Minimum Security


Steel, stone, video

Cell: 243,8 × 345,4 × 182 cm ; Stone: 127 × 96,5 cm ; Video: 5min. 46sec.

This work by the American artist David Hammons reproduces the exact structure and layout of a detention cell in the San Quentin penitentiary in California. Built in the nineteenth century by the inmates themselves, this prison is the only one in the state still authorized to apply the death penalty. In the vicinity of the structure, whose minimal character, like a line drawing, reinforces the analogy with a cage, a rock—also taken from the prison's environment—is placed on the floor, while the keys to the cell hang on the wall. For almost fifteen years after its creation, this work remained in the artist's studio without ever being exhibited to the public.

A video in which the work is seen in situation in the studio shows the artist walking towards the structure, wearing a black coat and a high hat, dressed for a ceremony. At two points he stops to spray the cell with a liquid from his mouth. He then opens the door with a key and slams it shut, leaving the keys in the lock. The door creaks and swings back with a sinister metallic sound.
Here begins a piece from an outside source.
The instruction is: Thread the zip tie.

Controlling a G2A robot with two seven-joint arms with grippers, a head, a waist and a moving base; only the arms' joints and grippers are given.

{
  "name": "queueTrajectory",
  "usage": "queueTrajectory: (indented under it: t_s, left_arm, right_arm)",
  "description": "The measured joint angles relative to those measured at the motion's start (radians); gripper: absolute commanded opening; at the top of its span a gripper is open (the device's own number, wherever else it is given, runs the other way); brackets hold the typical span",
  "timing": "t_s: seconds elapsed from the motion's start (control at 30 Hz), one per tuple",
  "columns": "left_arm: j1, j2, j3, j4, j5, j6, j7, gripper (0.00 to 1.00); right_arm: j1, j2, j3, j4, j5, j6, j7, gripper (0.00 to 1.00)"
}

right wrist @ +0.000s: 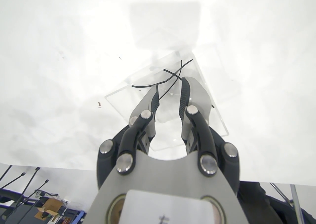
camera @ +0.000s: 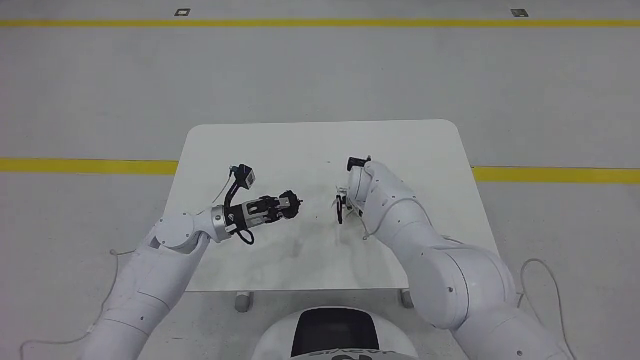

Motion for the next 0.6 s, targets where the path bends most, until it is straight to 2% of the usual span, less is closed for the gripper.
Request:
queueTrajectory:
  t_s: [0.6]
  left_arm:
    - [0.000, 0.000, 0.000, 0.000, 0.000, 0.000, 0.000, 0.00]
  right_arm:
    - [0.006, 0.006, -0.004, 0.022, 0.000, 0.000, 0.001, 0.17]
After the artist has disappeared and the echo is gone, all that remains in the immense room is the structure, inescapable and silent.

Installed for the very first time in 2021 in the "Ouverture" exhibition of the Bourse de Commerce, Minimum Security (2007) is presented, in its video form, at the entrance to the exhibition devoted to David Hammons, while the installation closes the presentation in the final room. This presentation was made with the collaboration of the artist, who chose to house the work in the former Salle des pas perdus of the Bourse de Commerce.